(WORK ORDER) The copy you produce must hold every record exactly, and none of the images.

Data entries:
◆ ◆ ◆ ◆

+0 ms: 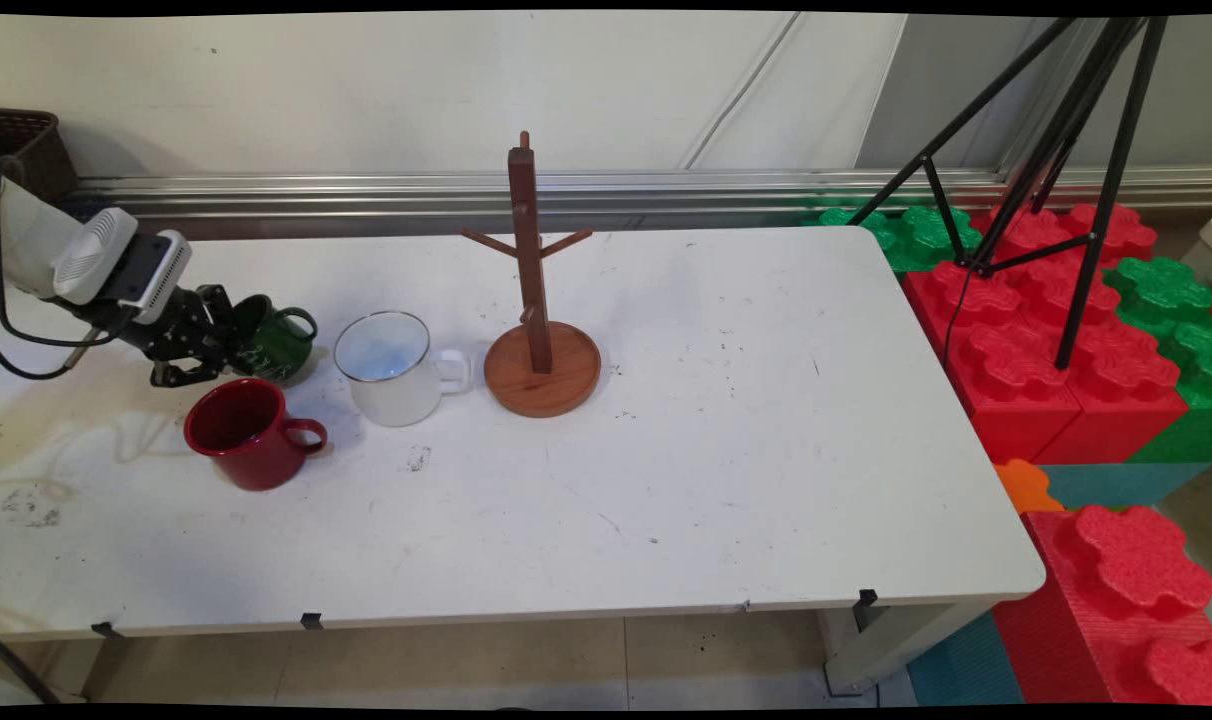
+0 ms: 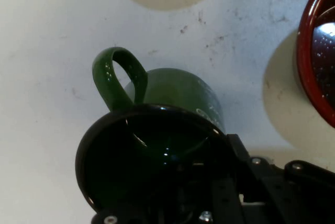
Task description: Place the picked object on the table
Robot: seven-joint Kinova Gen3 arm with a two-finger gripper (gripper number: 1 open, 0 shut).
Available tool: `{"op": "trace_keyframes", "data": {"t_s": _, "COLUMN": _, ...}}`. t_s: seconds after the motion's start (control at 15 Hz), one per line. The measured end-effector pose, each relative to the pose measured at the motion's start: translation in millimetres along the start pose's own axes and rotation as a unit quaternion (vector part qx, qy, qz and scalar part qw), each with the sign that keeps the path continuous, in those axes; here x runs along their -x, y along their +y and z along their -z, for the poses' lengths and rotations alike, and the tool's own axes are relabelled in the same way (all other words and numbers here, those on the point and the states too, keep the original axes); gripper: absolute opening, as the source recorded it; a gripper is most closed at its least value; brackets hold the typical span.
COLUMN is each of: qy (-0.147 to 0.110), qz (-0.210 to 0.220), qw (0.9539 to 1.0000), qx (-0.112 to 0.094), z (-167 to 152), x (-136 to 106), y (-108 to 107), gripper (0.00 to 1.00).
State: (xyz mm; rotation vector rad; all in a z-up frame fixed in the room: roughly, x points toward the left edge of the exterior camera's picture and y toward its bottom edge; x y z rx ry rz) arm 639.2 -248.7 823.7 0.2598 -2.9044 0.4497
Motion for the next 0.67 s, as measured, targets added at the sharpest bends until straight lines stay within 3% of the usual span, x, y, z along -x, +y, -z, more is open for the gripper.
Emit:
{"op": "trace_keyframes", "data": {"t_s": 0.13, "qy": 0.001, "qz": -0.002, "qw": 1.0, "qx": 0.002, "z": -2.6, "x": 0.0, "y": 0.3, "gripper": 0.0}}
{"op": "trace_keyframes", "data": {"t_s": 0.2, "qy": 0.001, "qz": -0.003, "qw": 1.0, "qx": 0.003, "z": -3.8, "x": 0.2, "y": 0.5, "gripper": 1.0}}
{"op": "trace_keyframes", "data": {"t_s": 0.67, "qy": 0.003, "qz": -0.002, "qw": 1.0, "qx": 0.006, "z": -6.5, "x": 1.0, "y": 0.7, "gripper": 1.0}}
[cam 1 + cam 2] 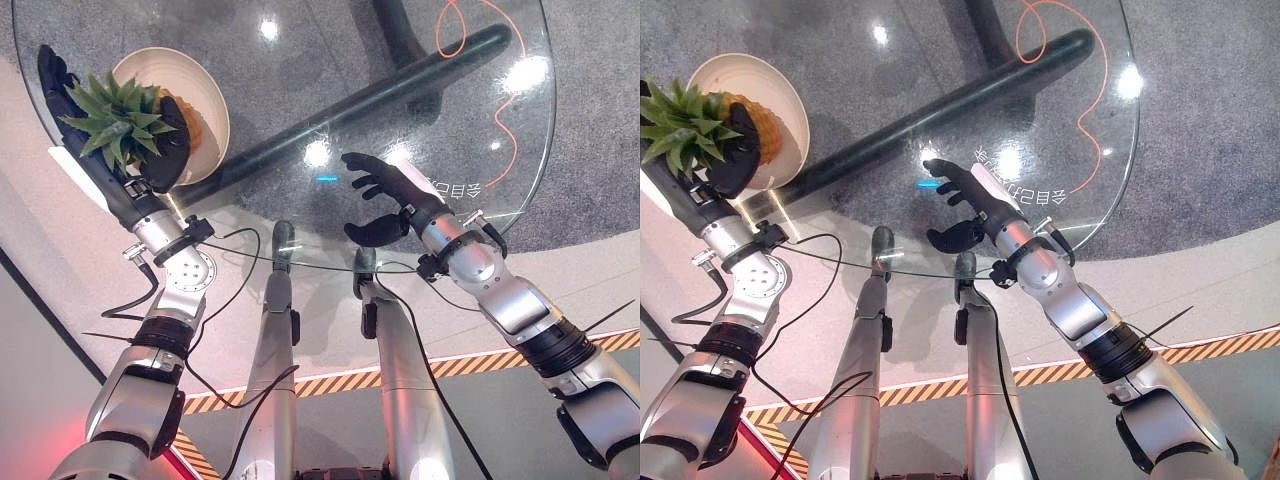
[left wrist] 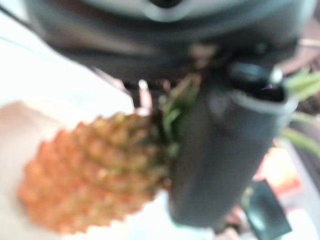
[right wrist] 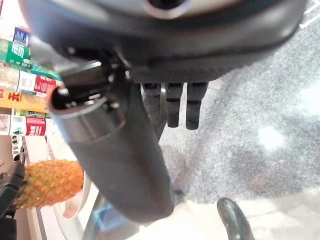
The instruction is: Pick up the fruit to the plate
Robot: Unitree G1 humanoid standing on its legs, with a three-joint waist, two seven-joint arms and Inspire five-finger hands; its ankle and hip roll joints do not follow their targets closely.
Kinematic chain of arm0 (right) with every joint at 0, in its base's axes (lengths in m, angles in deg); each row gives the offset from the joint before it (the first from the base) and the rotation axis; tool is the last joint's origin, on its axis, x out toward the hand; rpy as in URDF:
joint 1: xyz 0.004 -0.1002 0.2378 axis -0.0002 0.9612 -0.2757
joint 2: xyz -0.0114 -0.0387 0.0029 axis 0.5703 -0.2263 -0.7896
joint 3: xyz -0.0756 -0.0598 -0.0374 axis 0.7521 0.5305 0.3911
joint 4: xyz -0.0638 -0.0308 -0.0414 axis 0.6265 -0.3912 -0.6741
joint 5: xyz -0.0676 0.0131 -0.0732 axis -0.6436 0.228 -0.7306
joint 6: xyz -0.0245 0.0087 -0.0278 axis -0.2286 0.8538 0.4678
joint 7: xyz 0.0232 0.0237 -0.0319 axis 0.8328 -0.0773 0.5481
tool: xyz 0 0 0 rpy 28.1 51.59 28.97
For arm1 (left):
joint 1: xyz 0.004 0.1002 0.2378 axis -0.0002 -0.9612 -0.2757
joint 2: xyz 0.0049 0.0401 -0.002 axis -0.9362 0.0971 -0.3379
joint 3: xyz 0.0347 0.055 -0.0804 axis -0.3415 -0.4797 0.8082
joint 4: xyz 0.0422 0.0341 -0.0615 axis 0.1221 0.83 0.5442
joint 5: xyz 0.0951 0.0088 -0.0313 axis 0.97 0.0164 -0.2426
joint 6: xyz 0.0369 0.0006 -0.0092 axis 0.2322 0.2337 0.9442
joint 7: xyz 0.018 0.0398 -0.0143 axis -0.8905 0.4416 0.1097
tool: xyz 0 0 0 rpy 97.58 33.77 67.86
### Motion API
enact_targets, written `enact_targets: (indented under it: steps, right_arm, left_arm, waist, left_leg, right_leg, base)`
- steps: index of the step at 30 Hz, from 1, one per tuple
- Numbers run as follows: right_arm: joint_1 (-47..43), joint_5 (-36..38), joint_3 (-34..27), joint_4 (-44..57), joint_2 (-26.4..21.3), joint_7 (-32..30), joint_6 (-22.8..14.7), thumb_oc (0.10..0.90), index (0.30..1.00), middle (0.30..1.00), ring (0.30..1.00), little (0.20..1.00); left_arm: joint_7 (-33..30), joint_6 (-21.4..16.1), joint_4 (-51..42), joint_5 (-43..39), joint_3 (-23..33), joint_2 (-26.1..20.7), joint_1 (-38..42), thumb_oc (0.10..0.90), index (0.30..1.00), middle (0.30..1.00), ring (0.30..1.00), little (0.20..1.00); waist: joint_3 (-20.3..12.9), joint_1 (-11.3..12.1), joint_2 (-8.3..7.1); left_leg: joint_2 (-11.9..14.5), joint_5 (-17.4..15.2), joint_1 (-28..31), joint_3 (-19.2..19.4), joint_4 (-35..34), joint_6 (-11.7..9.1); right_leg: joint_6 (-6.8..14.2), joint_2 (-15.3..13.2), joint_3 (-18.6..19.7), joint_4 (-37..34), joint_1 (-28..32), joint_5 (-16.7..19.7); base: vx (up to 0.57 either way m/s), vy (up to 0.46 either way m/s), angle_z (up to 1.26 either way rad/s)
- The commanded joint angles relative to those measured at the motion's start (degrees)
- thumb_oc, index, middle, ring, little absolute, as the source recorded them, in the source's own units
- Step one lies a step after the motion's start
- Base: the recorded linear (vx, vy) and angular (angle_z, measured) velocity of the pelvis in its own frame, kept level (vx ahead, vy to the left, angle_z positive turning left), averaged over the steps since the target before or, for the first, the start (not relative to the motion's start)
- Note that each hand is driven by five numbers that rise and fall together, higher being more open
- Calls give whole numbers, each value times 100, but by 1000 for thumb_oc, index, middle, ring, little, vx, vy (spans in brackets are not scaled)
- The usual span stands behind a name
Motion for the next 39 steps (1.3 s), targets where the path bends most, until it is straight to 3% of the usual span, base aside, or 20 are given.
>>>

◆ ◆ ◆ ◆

(RESPONSE TO THIS EXERCISE)
+0 ms: 
+0 ms: 
Task description: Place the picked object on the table
Robot: seven-joint Kinova Gen3 arm with a two-finger gripper (gripper number: 1 open, 0 shut).
Available tool: `{"op": "trace_keyframes", "data": {"t_s": _, "COLUMN": _, ...}}`. t_s: seconds after the motion's start (control at 15 Hz), one per line. The measured end-effector pose, each relative to the pose measured at the motion's start: translation in millimetres along the start pose's own axes and rotation as a unit quaternion (vector part qx, qy, qz and scalar part qw), each with the sign that keeps the path continuous, in those axes; here x runs along their -x, y along their +y and z along their -z, for the poses' lengths and rotations alike, and the tool's own axes are relabelled in the same way (all other words and numbers here, those on the point and the states too, keep the original axes); gripper: absolute opening, as the source recorded it; a gripper is most closed at its least value; brackets hold the typical span.
COLUMN is each of: qy (-0.147 to 0.110), qz (-0.210 to 0.220), qw (0.9539 to 1.0000), qx (-0.112 to 0.094), z (-167 to 152), x (-136 to 106), y (-108 to 107), gripper (0.00 to 1.00).
State: (xyz mm; rotation vector rad; all in a z-up frame fixed in the room: roughly, x points toward the left edge of the exterior camera's picture and y toward its bottom edge; x y z rx ry rz) arm 639.2 -248.7 823.7 0.2598 -2.9044 0.4497
Motion for the next 0.67 s, as measured, targets added at the sharpest bends until straight lines stay within 3% of the usual span, x, y, z along -x, +y, -z, more is open for the gripper.
Emit:
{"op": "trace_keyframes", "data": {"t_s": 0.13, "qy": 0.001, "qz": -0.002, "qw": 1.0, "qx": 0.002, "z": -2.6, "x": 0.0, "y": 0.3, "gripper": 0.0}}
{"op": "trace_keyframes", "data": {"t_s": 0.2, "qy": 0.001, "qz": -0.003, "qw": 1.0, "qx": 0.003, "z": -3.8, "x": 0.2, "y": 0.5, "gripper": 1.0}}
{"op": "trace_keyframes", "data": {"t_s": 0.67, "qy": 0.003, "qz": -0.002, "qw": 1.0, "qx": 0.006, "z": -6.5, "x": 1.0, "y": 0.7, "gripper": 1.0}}
[cam 1 + cam 2] 
[left wrist] 
[right wrist] 
The instruction is: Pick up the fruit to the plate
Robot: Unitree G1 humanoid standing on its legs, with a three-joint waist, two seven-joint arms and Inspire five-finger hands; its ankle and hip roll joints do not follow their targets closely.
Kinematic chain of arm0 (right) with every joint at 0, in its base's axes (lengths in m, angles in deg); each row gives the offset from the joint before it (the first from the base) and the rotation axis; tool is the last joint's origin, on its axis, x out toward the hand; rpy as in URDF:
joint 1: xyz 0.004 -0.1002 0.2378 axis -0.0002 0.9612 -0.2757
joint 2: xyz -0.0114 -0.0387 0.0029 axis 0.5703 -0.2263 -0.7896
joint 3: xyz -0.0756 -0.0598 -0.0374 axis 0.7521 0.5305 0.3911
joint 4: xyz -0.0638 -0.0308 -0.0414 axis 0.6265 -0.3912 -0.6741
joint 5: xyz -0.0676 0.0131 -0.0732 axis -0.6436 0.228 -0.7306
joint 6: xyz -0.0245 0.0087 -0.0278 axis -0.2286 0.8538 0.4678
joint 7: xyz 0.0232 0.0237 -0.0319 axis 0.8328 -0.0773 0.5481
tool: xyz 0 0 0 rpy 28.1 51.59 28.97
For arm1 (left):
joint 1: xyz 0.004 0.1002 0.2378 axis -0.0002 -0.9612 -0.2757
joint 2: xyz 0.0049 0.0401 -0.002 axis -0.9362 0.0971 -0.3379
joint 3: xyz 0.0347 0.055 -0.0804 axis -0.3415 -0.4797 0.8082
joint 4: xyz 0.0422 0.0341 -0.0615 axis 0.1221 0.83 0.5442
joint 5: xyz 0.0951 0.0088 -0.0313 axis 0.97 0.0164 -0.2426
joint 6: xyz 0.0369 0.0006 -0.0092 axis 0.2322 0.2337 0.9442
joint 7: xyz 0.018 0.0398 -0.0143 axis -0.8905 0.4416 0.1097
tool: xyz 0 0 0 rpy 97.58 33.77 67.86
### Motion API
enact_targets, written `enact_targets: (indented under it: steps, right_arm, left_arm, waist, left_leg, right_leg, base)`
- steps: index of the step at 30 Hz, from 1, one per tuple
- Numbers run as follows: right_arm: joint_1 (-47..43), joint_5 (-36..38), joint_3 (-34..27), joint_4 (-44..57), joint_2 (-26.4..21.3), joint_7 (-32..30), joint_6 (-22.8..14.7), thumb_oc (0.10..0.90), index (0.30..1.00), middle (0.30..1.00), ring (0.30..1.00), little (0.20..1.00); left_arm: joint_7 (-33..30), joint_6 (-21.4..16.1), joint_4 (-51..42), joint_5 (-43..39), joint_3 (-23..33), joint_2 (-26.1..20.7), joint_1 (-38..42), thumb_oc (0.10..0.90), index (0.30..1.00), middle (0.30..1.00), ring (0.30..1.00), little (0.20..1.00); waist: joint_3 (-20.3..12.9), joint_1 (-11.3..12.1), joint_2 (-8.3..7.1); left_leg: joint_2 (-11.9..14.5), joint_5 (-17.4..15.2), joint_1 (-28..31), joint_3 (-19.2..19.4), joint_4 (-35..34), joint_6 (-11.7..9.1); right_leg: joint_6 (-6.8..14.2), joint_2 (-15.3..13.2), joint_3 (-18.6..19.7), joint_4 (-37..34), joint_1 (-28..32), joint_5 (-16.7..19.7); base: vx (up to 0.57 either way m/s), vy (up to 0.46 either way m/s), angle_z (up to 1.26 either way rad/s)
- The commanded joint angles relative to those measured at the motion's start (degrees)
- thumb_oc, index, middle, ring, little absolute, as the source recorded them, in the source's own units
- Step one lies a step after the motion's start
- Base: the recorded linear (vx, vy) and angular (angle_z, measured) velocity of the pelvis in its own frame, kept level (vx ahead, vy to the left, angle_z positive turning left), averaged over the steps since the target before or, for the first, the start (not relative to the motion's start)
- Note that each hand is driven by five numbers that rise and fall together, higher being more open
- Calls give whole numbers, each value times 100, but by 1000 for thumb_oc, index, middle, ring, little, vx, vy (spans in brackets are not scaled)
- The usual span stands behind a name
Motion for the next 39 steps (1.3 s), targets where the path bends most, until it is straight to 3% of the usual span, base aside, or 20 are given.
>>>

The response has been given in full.